Your assignment
One figure is the whole answer: the number of lines below that contain the word "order".

Task input below:

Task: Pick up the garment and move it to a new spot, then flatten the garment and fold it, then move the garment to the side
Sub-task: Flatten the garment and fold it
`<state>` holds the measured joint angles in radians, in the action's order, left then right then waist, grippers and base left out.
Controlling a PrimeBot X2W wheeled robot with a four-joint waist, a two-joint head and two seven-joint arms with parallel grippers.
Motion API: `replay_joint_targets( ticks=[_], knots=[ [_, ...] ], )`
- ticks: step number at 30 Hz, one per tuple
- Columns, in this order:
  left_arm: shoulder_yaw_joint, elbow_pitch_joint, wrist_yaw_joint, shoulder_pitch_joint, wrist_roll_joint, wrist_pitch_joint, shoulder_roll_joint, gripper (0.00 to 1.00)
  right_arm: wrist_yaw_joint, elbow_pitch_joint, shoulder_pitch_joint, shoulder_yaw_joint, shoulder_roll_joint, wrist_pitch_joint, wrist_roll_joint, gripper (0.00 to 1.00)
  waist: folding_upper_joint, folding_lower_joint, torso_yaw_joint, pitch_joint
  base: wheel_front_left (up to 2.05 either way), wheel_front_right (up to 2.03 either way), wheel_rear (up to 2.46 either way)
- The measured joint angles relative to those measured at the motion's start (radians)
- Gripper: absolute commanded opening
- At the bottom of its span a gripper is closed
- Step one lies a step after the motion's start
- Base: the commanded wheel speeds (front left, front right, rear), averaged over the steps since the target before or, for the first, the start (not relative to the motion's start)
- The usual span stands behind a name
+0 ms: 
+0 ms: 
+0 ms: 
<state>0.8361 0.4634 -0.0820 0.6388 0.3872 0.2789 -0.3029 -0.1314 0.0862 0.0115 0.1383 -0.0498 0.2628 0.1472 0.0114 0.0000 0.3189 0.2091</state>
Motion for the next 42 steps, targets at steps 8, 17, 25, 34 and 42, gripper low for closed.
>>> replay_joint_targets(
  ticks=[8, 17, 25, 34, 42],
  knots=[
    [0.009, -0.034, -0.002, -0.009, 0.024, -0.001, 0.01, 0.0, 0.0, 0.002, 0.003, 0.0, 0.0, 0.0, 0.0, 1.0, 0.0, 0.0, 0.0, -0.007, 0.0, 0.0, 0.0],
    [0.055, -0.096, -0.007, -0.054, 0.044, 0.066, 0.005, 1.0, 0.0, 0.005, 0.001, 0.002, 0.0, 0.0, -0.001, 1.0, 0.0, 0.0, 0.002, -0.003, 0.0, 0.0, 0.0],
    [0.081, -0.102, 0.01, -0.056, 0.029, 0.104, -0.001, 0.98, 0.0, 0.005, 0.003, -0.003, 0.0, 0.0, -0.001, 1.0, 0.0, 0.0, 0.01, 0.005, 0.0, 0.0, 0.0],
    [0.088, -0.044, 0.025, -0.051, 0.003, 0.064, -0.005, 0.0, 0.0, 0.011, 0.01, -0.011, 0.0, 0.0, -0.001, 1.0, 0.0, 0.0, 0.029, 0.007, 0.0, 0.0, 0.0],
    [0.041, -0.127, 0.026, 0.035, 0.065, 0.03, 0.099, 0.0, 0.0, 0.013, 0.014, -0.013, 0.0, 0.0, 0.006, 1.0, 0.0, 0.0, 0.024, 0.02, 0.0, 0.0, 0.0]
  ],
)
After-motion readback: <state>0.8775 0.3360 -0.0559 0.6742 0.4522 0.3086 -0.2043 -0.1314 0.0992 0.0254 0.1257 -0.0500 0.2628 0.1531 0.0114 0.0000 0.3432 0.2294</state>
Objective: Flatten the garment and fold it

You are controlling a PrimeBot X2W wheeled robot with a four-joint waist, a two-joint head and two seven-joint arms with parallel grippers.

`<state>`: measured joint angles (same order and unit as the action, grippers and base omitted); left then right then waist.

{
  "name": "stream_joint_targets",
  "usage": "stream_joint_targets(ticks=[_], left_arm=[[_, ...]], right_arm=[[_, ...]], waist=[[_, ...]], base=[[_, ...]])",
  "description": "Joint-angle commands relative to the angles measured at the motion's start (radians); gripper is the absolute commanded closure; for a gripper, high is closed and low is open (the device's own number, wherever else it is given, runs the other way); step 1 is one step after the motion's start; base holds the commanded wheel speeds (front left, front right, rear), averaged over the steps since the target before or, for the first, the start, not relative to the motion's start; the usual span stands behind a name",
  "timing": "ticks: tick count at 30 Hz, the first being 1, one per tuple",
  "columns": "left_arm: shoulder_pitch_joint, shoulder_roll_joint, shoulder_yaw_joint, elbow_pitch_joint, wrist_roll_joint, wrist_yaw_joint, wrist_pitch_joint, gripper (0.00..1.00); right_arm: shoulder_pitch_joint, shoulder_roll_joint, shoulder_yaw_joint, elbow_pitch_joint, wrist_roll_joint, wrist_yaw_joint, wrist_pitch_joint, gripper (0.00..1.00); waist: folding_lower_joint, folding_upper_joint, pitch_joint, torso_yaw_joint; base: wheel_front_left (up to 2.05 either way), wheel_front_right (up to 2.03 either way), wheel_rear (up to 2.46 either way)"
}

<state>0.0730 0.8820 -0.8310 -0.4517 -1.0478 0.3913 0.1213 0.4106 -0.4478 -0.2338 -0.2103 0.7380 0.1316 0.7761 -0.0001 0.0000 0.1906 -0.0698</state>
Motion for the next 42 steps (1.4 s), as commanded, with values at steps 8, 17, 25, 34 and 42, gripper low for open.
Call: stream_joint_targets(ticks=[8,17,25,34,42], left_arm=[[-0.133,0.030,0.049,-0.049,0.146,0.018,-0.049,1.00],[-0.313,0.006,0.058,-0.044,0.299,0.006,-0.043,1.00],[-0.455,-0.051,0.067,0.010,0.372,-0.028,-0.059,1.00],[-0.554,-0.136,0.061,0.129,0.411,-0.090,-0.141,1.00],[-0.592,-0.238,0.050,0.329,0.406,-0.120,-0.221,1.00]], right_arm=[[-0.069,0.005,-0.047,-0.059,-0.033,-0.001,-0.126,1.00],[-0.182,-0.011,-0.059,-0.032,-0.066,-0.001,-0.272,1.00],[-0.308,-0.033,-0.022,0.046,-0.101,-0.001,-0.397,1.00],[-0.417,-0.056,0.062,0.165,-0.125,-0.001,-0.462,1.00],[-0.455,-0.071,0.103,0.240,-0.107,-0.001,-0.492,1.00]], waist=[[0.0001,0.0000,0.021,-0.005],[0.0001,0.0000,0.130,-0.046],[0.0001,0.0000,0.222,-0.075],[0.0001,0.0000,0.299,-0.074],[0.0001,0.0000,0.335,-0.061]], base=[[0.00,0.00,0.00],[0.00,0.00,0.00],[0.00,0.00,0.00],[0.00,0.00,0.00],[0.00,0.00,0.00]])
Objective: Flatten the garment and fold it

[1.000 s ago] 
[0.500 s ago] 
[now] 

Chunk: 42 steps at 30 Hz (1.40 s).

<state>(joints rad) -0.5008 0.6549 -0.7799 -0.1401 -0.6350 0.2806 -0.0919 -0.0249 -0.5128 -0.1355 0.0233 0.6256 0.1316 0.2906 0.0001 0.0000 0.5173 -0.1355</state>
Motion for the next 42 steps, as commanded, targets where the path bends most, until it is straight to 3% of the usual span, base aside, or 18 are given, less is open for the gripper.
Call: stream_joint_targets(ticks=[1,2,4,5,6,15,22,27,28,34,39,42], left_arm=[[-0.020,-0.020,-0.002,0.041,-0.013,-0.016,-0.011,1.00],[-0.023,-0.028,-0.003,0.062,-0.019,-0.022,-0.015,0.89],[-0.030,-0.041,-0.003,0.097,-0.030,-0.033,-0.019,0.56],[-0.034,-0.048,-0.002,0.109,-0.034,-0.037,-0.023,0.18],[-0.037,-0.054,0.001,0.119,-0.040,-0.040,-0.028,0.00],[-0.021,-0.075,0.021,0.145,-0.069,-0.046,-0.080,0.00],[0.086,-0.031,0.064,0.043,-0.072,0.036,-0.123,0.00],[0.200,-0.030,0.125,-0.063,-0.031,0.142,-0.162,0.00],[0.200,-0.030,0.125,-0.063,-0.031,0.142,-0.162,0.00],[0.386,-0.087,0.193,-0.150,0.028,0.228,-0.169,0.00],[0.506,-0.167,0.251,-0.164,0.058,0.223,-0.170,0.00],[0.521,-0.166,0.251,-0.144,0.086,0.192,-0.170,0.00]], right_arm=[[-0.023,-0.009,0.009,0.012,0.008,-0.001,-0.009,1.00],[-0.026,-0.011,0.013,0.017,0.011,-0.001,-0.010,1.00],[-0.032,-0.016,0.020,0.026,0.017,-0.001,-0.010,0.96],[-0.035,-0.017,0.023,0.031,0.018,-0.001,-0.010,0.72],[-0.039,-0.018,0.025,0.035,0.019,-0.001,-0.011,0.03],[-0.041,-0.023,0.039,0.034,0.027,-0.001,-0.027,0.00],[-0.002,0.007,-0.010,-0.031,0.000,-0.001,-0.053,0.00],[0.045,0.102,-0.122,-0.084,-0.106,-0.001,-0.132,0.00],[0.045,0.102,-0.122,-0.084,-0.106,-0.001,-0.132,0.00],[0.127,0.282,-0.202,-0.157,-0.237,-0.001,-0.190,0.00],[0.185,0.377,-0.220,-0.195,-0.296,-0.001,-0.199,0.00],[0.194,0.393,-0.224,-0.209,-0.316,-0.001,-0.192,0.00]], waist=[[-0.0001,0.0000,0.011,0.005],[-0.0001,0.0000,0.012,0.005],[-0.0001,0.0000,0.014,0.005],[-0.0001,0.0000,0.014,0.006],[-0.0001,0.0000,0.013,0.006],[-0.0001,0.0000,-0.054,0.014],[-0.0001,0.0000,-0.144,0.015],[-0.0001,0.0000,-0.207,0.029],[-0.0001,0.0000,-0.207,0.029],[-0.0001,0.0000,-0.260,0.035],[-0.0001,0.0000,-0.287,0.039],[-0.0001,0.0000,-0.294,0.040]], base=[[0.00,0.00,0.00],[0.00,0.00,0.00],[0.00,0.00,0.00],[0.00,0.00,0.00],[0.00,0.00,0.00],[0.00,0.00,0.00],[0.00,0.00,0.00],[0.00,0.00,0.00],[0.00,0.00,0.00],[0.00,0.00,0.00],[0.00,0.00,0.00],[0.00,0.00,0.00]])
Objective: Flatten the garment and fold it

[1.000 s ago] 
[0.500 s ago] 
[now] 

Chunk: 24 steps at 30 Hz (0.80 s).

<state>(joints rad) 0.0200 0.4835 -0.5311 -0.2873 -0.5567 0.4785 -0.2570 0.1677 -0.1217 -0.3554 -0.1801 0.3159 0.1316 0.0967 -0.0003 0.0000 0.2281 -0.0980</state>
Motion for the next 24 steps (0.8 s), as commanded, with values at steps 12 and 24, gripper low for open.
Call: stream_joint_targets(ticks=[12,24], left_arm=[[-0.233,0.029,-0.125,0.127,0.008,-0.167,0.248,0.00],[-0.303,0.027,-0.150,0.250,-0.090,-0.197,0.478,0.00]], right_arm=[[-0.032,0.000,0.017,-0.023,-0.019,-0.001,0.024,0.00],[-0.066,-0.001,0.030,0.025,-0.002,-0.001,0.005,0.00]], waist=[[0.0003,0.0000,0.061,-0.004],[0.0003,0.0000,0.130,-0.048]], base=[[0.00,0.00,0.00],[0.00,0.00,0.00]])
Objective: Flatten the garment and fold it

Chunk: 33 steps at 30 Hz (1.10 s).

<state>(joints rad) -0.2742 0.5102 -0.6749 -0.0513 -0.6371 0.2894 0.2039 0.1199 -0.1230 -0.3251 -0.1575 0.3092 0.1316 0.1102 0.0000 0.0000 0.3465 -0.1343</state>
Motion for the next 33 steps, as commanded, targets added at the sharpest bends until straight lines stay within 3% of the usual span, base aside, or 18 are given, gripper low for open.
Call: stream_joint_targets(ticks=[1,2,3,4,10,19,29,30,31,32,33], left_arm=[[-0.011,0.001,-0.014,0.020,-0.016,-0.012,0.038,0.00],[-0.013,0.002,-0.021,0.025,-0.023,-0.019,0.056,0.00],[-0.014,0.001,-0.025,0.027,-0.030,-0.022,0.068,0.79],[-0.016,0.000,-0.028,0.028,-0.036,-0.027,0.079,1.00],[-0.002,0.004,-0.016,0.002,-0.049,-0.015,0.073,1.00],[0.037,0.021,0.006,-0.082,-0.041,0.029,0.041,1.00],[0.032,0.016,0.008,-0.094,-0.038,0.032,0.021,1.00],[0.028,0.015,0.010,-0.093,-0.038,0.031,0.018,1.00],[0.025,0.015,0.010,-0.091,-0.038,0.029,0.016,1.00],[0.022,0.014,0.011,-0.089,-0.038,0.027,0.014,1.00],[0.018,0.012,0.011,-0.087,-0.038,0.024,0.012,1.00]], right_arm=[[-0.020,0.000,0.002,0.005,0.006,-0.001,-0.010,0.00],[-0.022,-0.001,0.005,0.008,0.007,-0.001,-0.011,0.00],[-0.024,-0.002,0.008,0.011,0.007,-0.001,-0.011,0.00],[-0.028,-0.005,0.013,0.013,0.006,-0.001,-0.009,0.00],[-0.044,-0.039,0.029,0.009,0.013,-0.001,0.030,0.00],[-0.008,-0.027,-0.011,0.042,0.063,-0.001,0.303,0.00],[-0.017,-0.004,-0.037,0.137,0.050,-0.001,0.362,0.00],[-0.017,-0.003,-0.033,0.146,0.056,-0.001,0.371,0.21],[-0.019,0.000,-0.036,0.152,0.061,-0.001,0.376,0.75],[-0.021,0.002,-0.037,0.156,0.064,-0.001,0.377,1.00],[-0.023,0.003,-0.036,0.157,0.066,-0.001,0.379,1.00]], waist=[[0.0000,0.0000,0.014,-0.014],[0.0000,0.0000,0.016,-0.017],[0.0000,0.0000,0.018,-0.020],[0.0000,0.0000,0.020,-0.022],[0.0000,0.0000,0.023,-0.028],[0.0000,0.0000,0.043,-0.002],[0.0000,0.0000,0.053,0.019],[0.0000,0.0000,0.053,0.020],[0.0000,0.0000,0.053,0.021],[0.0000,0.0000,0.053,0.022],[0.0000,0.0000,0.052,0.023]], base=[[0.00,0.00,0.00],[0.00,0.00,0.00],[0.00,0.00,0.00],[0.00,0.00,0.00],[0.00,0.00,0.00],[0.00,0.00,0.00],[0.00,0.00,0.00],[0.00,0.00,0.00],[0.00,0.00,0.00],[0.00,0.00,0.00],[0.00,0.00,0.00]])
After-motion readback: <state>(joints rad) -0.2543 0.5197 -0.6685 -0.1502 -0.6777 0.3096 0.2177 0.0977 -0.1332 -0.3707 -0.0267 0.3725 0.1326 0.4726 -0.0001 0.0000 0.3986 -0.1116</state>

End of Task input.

Expected output
3